Trauma Informed Care: Addressing EMOTIONAL SUPPORT
Addressing Emotional Support includes assessing the child’s need for emotional support during this episode of care, and then helping both the health care team and the child’s family provide that support in an effective way. While referral to social work or child life services may be a part of the picture, there is much that frontline health care professionals are uniquely positioned to do.
How do I do this?
- Help children apply their existing coping strategies in this new situation.
- Encourage parent presence, and learn from parents as the experts on helping their child.

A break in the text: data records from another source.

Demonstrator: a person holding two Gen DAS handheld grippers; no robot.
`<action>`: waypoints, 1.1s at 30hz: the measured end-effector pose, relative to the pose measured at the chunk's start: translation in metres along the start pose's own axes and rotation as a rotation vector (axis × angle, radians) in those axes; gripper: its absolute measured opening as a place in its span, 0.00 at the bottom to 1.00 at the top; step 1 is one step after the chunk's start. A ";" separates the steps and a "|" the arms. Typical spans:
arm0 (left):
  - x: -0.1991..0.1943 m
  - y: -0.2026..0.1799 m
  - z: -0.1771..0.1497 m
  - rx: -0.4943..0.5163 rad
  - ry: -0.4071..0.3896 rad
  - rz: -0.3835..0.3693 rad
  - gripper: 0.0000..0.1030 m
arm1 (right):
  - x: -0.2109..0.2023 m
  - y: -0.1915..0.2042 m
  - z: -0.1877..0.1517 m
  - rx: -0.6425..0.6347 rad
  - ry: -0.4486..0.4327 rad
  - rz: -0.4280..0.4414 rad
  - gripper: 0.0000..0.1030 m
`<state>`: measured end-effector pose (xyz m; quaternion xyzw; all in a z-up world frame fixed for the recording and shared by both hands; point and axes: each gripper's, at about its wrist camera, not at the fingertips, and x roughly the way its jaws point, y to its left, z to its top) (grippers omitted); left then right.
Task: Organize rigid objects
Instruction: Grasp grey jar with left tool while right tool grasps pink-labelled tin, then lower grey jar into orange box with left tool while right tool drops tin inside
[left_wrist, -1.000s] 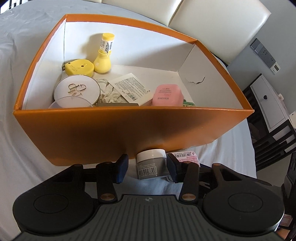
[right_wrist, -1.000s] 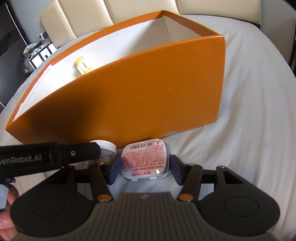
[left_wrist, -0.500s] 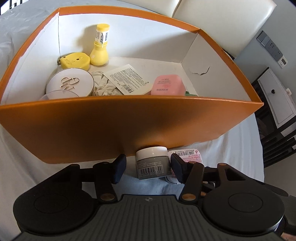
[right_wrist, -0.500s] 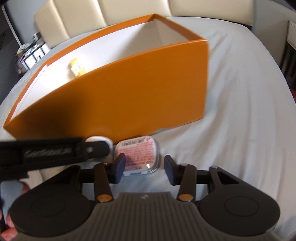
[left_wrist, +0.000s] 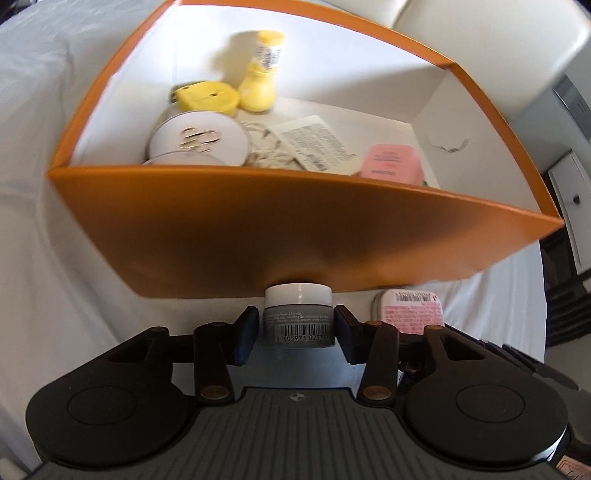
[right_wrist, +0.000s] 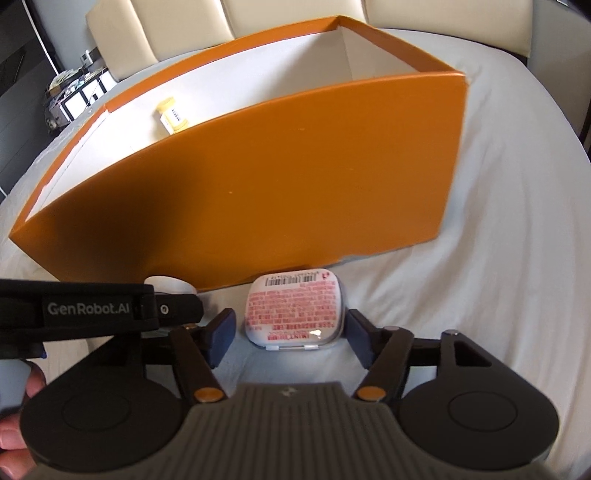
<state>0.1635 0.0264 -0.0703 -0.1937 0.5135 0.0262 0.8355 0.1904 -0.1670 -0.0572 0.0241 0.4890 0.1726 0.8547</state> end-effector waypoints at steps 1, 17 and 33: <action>0.000 0.001 0.000 -0.013 -0.003 -0.001 0.53 | 0.002 0.001 0.000 -0.002 -0.003 -0.004 0.66; -0.018 -0.002 -0.008 0.086 -0.061 -0.020 0.45 | -0.008 0.001 -0.009 -0.017 -0.037 -0.017 0.58; -0.098 -0.025 -0.008 0.202 -0.192 -0.229 0.45 | -0.106 -0.005 -0.017 -0.074 -0.258 -0.003 0.58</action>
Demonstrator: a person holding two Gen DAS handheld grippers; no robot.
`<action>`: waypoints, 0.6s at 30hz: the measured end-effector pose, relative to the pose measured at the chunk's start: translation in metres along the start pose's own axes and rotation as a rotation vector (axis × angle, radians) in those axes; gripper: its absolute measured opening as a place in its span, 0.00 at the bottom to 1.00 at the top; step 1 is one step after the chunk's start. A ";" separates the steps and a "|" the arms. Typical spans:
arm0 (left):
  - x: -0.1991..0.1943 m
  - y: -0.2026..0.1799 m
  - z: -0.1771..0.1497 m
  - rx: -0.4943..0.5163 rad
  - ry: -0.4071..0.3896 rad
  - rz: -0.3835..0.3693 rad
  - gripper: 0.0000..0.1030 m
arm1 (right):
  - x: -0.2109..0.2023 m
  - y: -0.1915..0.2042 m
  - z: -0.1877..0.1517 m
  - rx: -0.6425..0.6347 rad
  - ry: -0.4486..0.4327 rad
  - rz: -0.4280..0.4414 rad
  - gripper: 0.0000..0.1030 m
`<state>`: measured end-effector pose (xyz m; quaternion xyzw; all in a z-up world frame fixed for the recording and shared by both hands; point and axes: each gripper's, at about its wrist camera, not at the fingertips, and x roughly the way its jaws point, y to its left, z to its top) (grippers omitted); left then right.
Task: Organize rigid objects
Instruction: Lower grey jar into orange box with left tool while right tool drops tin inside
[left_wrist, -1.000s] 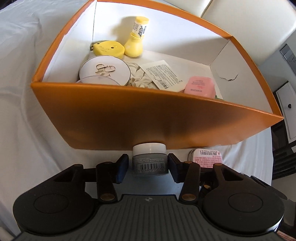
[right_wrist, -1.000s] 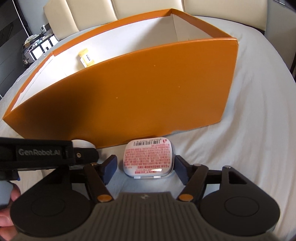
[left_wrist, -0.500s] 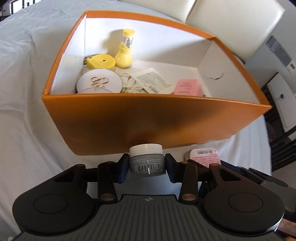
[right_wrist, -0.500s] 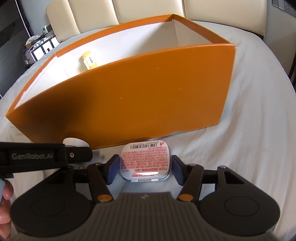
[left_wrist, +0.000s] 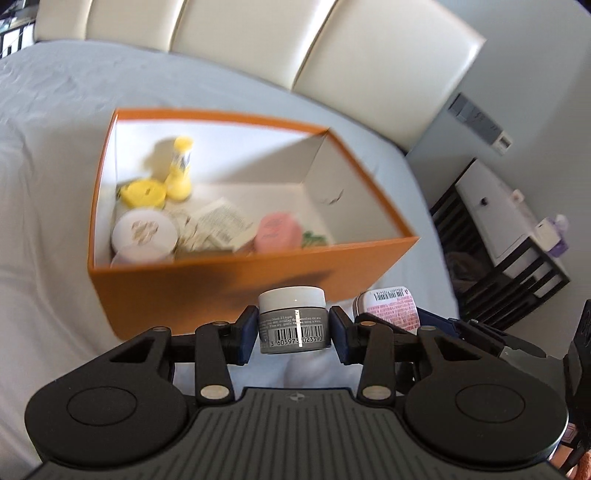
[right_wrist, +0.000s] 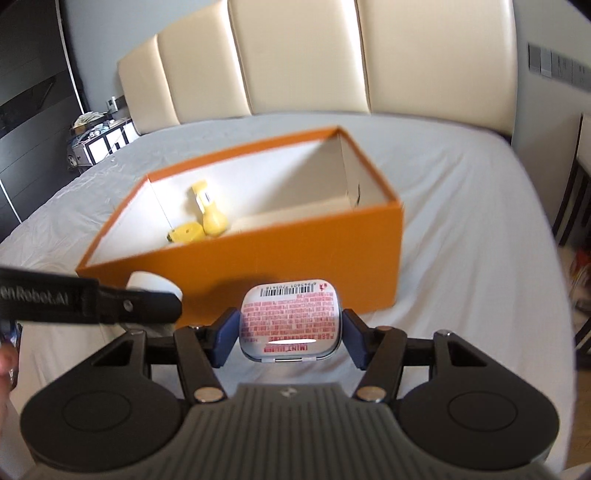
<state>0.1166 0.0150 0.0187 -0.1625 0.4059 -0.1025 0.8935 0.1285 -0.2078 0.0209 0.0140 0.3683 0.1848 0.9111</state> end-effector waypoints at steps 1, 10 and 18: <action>-0.003 -0.004 0.004 0.008 -0.011 -0.007 0.45 | -0.006 -0.002 0.005 -0.007 -0.010 0.005 0.58; -0.005 -0.010 0.069 0.015 -0.071 0.027 0.45 | -0.034 -0.001 0.072 -0.091 -0.078 0.037 0.58; 0.026 -0.008 0.128 0.020 -0.136 0.034 0.45 | -0.008 0.004 0.130 -0.166 -0.053 0.010 0.58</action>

- Give parents specific pointers to help their child in this new situation.
- When a child must tolerate an uncomfortable or potentially distressing procedure - engage the child in ACTIVE distraction before the procedure begins and throughout the entire procedure.

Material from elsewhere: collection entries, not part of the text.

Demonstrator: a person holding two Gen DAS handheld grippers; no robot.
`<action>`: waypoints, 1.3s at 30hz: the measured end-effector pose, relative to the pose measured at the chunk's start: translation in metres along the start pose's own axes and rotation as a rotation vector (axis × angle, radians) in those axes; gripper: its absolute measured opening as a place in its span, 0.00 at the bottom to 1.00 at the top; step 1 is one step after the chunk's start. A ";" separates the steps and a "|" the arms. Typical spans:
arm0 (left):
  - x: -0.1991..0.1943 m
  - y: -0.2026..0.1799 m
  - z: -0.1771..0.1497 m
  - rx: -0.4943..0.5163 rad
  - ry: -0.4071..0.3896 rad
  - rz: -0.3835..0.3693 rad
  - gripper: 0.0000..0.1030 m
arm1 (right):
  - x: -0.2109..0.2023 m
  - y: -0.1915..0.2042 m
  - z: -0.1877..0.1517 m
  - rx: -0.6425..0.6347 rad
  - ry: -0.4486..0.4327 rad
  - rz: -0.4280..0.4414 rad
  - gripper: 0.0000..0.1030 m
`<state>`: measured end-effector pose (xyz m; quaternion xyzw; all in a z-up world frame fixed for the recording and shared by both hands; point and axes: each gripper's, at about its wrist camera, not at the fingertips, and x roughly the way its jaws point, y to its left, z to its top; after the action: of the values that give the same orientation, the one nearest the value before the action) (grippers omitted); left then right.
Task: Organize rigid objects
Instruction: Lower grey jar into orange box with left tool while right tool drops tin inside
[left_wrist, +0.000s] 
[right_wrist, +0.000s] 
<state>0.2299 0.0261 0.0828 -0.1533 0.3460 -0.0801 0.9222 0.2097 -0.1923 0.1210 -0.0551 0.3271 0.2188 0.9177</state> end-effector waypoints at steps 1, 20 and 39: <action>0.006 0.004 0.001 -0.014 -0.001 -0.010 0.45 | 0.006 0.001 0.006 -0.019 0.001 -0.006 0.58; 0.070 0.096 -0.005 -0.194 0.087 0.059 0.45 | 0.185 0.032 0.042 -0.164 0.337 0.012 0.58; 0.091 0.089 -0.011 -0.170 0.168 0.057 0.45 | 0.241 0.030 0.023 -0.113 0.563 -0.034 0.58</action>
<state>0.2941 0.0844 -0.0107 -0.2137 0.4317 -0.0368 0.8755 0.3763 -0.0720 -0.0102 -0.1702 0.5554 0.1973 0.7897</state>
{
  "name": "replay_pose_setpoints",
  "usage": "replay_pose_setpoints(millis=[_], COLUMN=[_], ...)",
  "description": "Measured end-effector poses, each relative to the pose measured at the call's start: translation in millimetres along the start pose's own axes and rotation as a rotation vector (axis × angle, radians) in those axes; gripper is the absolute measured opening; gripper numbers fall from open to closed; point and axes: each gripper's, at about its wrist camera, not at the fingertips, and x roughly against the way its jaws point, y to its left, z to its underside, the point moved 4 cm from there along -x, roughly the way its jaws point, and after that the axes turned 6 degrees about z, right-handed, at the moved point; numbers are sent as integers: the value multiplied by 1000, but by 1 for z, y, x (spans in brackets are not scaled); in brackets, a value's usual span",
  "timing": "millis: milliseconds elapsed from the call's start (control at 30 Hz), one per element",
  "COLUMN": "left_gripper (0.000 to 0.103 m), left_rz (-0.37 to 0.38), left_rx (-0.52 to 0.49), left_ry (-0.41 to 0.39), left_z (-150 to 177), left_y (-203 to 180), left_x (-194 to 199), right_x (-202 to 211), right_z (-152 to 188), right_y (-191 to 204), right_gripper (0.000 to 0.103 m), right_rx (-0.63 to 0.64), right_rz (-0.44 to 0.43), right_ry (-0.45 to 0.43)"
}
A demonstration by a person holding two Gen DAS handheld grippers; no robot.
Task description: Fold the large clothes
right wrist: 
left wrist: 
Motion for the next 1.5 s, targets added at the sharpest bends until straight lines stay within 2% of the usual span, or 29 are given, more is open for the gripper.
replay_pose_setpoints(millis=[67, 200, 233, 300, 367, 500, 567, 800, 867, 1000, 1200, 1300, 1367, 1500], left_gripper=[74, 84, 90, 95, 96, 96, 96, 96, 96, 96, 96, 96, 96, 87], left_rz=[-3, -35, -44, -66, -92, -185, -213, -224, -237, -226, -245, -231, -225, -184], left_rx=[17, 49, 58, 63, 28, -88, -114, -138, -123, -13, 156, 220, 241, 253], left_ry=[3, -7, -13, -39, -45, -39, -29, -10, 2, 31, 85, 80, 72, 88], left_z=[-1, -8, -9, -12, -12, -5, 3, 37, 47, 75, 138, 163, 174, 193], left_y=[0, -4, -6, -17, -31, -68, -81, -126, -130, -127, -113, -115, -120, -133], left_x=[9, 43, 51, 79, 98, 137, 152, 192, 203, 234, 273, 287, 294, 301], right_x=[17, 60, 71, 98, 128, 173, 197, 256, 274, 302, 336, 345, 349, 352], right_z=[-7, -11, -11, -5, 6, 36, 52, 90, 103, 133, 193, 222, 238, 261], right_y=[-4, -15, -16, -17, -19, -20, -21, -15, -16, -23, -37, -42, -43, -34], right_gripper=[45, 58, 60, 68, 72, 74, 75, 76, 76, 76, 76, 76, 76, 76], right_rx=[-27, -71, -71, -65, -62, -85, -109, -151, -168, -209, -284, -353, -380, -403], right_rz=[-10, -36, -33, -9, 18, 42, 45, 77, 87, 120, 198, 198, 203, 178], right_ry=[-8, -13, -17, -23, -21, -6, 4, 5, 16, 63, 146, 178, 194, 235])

- Help children who must remain in the hospital for a while maintain their connection to family and friends.
- Identify any barriers to mobilizing the child’s existing emotional support. For example, parents may feel unsure how to calm and soothe their child in this new situation.
Case Example: Meet Melanie
Melanie, an 11 year old, is sick for 24 hours with fever, nausea, and vomiting. She complains of belly pain, and stays home from school, under her grandmother’s care. Throughout the day, Melanie continues to vomit and becomes more lethargic. Her grandmother takes Melanie to the hospital when her belly pain seems to become much more severe. In the Emergency Department, Melanie has an IV placed and labs are drawn. She is diagnosed with appendicitis and admitted for surgery.
You meet Melanie and her grandmother, Mrs. Davis, when she is admitted to your unit. When you enter Melanie’s room, it is very busy. Several staff are talking with Mrs. Davis and Melanie, asking about her medical history and getting consent for surgery. Melanie and her grandmother both appear anxious and you see that Melanie is tearful. You need to get Melanie ready to go to the OR.
What would you do next?
To promote effective Emotional support, you might:
- Tell Melanie that lots of kids feel a little nervous before an operation, and ask if she has any questions about what’s going to happen next.
- Answer Melanie’s questions, and briefly describe what she can expect: who will take her to the OR, where she will be when she wakes up, and when she will see her grandmother again.
- Suggest that her grandmother help keep Melanie focused on other things - like playing a game on grandmother’s phone - while they wait to go to the OR.